Landschaftsbrüche_Text_Regina Bärtel

Landschaftsbrüche.
(oder auch: Gebrochene Naturschönheit)
Zu den Arbeiten von Friederike Jokisch

Dramatisch glühende Alpengipfel, heroisch gen Himmel strebende Bergmassive, sich lieblich im Tal schlängelnde Flüsse – das sind die tradierten Vorstellungen von Landschaftsmalerei, die nicht zuletzt die allgemeine Rezeption von Natur und Natürlichkeit prägen. Es ist das Andere, das Unberührte, Ursprüngliche und Entgrenzte, das der kulturell geprägte Mensch in der Natur zu finden hofft. Diesen Vorstellungen begegnet Friederike Jokisch mit vielfältigen Brüchen und Verfremdungen.

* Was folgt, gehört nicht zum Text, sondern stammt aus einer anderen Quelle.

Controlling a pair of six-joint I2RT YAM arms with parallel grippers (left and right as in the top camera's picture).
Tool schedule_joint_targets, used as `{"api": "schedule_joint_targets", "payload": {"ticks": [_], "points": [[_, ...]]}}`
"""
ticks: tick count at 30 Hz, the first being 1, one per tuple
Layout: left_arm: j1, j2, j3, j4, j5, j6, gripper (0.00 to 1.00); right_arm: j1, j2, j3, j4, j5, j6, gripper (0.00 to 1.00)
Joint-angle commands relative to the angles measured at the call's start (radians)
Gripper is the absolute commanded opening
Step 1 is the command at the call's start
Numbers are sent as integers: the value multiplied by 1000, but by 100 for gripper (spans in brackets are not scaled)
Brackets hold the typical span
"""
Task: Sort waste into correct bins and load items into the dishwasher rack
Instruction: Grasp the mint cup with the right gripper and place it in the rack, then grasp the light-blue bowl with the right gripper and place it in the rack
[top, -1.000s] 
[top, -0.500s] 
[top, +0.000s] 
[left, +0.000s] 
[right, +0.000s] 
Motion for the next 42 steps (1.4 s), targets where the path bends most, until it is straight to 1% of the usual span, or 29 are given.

„Zentrales Motiv ihrer Arbeit ist seit geraumer Zeit die Landschaft, der sie auf ihren großformatigen Blättern einen Umformungsprozess zugedeihen lässt, der unsere Aufmerksamkeit auf die Kehrseite der Beschaulichkeit und der ungebrochenen Naturschönheit lenkt. Zugleich gelingt es ihr, der Pastelltechnik einen Auftritt zu verschaffen, dem nichts von der üblicherweise damit einhergehenden Lieblichkeit anhaftet. Es macht eine der Besonderheiten ihres Zeichnens aus, dass sie eben diese Pastellkreide benutzt, um damit an den Rändern unserer Werklandschaften entlang zu spüren.“, fasst Neo Rauch, bei dem Friederike Jokisch studierte, ihren Ansatz zusammen.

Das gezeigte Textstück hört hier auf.